Meaningful change can be achieved in the courts system by introducing a sentencing council in the State. Such a council operates in other jurisdictions and provides sentencing guidelines for the Judiciary. This has ensured sentences handed down for criminal offences in their courts are consistent and accountable across the board. Concern has arisen in recent years about the perceived inconsistency of sentencing in the courts here. Sentences handed down for sexual offences have been of particular concern and controversy. Sinn Féin has examined other sentencing council models and believes this model of consistency and accountability should be introduced in the State. A key strength is that the models involves a range of key stakeholders such as victim support groups, academics, senior police officers, senior parole officers and the public in the process of establishing sentencing guidelines for the Judiciary. As members of the Judiciary are the majority members of the sentencing council and a senior member of the Judiciary chairs the council, they are still central to the process. However, the guidelines issued ensure members of the Judiciary must stick to the range provided for the category of offence before them. They must also clearly indicate why they have sentenced an offender within that range taking into consideration the impact on the victim and the blameworthiness of the offender. This ensures consistency and accountability across the court system and the state.

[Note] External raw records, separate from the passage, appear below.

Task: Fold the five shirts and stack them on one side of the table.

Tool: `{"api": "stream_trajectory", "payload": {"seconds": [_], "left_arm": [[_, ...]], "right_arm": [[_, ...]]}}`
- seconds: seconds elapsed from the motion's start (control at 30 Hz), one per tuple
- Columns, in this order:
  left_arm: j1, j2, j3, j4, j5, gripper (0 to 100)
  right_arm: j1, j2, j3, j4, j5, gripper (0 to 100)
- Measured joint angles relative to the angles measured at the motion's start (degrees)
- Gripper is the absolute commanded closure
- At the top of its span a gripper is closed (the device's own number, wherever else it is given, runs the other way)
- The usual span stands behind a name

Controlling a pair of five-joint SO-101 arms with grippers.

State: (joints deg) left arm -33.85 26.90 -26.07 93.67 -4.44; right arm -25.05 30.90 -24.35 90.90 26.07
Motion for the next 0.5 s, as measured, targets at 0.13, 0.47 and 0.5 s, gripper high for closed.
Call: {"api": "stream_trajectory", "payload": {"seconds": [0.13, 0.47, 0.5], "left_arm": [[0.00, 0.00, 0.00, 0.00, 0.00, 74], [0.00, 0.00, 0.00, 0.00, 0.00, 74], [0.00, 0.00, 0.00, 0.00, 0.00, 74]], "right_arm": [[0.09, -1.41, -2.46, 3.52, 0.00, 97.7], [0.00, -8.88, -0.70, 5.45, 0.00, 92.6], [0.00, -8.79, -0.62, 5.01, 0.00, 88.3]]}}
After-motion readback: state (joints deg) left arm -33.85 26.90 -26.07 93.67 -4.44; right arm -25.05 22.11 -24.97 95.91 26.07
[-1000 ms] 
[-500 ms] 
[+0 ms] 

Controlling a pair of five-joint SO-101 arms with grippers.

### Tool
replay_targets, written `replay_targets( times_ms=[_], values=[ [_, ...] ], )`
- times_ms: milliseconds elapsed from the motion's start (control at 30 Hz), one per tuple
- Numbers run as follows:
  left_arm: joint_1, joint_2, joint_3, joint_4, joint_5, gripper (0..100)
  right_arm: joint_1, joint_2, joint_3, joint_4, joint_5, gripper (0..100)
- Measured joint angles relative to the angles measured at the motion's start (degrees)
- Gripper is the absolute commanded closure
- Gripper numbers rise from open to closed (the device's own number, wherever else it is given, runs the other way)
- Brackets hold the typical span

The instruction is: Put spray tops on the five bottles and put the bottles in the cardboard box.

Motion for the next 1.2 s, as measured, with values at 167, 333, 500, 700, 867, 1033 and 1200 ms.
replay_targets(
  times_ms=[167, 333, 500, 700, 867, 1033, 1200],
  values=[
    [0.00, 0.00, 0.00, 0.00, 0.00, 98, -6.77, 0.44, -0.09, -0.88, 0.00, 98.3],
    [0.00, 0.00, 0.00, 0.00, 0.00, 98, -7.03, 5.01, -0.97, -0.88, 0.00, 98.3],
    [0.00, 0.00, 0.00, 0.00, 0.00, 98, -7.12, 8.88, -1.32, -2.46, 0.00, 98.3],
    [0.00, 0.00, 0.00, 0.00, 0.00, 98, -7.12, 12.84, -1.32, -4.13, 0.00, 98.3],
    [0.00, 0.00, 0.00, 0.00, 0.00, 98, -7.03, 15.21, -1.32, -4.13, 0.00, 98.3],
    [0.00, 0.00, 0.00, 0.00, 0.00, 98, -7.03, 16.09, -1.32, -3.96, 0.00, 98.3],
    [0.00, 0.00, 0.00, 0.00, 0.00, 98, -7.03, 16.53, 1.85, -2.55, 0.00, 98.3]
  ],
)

Ba mhaith liom go dtógfadh an tAire sin ar bord agus go ndéanfadh sí macnamh faoi na moltaí breise atá déanta againn. Ní bheidh muid ag cur i gcoinne an Bhille um thráthnóna.

I thank Senators for their response to this request. Clearly, there is a great deal of pressure on the courts system, with the increasing number of cases being taken in areas such as business and competition, medical negligence and planning, as well as the increasing number being taken by lay litigants. I thank Senators for supporting the Bill.

A number of issues have arisen, primarily regarding the need for a judicial council Bill and I accept there is a need for it. Work has been done and there has been consultation in that regard. I should say, in particular to the last speaker, Senator Trevor Ó Clochartaigh, that work on the Bill is very advanced.

I answered a parliamentary question on sentencing policy just last week. All the expert reports that examined the issue have gone against mandatory sentencing. I take the point on consistency of sentencing. The public very often raises issues around that but the only person who notes all the detail with a particular court case is the judge who hears all sides. We have an independent Judiciary, with a separation of powers, and that is critical. I thank Senators for supporting the Bill, which will help ease some of the pressures relating to waiting times for the courts.

Question put and agreed to.

When is it proposed to take Committee Stage?

Committee Stage ordered for Friday, 11 December 2015.